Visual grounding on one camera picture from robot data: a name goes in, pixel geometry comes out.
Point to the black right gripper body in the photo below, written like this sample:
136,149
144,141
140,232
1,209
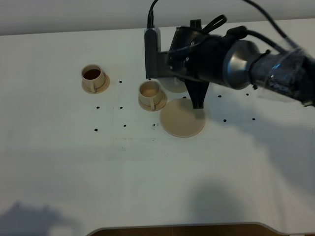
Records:
183,59

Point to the beige cup saucer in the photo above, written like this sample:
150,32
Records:
160,102
104,84

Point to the beige teapot saucer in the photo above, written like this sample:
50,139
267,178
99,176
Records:
180,119

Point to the middle beige cup saucer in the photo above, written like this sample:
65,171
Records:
::::::::::
- **What to work on**
What is needed is an exact copy of every record above, minus the images.

- **Exercise result**
Visual grounding on one camera picture from robot data: a name goes in, pixel geometry comes out.
Point to the black right gripper body in the photo below, written like this sample:
136,149
144,141
140,232
1,209
Records:
183,59

Point to the beige cup saucer in the photo above, written like this sample:
150,32
Records:
160,102
104,84

Point to the beige teapot saucer in the photo above, written like this sample:
50,139
267,178
99,176
Records:
180,119

Point to the middle beige cup saucer in the photo above, written like this sample:
65,171
Records:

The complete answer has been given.